**WORK REQUEST:** Word for word, transcribe the data below from the line with "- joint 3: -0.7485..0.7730" to the line with "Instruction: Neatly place", keeping both of those lines.
******
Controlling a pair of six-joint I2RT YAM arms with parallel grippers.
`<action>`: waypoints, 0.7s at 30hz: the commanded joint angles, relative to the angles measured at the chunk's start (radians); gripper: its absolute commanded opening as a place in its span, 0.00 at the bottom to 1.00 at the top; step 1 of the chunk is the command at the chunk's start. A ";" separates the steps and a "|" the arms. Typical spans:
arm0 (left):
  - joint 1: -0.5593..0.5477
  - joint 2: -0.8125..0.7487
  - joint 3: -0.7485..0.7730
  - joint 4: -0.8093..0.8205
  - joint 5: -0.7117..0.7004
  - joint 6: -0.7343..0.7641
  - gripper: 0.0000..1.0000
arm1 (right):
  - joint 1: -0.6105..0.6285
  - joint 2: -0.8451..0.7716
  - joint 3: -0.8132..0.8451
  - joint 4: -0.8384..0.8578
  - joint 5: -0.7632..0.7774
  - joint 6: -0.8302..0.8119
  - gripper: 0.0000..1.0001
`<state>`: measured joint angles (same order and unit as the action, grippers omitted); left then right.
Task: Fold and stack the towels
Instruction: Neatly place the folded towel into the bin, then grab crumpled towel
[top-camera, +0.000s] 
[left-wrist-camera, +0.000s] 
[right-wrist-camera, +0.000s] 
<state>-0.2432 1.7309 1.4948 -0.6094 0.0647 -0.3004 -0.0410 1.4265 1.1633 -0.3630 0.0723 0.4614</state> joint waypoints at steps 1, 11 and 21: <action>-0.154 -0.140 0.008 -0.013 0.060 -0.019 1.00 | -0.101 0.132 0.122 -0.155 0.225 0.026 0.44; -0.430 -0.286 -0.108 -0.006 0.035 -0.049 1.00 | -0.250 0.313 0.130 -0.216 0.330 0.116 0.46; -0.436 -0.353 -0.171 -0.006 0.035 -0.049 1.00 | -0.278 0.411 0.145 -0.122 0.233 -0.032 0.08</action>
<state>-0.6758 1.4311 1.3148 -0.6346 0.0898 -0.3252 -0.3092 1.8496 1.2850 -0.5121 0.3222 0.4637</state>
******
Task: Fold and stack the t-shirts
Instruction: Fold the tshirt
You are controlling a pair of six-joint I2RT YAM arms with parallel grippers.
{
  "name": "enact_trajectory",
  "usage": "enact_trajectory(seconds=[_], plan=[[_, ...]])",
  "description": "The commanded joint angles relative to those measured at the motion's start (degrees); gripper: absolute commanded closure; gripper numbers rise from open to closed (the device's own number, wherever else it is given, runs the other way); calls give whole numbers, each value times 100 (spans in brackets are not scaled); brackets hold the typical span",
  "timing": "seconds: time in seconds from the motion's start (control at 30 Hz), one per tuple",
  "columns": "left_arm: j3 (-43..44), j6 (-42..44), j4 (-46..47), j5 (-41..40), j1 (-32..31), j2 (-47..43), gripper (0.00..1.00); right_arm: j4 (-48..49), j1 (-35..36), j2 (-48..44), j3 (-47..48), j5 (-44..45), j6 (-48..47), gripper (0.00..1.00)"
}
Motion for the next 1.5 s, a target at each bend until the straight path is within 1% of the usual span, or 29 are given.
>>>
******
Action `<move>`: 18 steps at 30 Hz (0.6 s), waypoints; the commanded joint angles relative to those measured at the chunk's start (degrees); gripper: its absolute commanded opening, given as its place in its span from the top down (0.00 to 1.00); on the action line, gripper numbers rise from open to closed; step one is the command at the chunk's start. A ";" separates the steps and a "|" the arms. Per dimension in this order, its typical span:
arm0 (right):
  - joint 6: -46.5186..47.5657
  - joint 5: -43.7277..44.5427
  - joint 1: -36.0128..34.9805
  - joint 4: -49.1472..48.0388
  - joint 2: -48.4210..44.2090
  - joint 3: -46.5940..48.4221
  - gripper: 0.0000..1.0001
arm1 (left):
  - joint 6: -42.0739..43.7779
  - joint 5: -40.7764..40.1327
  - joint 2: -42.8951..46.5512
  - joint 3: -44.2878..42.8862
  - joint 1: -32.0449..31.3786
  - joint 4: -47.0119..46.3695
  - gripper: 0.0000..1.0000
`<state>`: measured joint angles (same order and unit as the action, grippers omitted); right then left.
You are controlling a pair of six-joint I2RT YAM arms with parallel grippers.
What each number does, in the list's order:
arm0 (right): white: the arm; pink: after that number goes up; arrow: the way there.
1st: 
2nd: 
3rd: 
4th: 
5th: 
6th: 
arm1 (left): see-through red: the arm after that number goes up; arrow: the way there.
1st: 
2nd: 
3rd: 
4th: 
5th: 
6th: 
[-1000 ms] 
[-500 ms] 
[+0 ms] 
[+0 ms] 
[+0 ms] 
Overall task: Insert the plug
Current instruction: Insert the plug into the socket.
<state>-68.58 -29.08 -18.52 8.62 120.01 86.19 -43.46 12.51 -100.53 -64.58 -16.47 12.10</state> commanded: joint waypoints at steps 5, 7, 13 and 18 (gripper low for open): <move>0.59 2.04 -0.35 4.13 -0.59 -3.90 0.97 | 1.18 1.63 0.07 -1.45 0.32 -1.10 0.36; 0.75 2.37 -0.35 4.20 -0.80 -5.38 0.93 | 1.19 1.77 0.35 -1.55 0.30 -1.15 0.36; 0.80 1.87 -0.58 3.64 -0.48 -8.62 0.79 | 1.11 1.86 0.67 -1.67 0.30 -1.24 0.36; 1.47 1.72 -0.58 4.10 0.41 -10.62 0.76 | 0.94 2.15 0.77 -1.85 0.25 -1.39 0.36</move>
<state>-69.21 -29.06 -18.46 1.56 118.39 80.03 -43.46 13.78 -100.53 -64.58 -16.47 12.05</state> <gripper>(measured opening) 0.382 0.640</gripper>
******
**RESPONSE BELOW:**
  - joint 3: -0.7485..0.7730
  - joint 4: -0.8093..0.8205
  - joint 5: -0.7117..0.7004
  - joint 6: -0.7343..0.7641
  - gripper: 0.0000..1.0000
arm1 (right):
  - joint 1: -0.6105..0.6285
  - joint 2: -0.8451..0.7716
  - joint 3: -0.8132..0.8451
  - joint 4: -0.8384..0.8578
  - joint 5: -0.7632..0.7774
  - joint 6: -0.8302..0.8119
  - gripper: 0.0000..1.0001
`<state>`: measured joint angles (same order and unit as the action, grippers omitted); left then right.
Task: Fold and stack the towels
Instruction: Neatly place the folded towel into the bin, then grab crumpled towel

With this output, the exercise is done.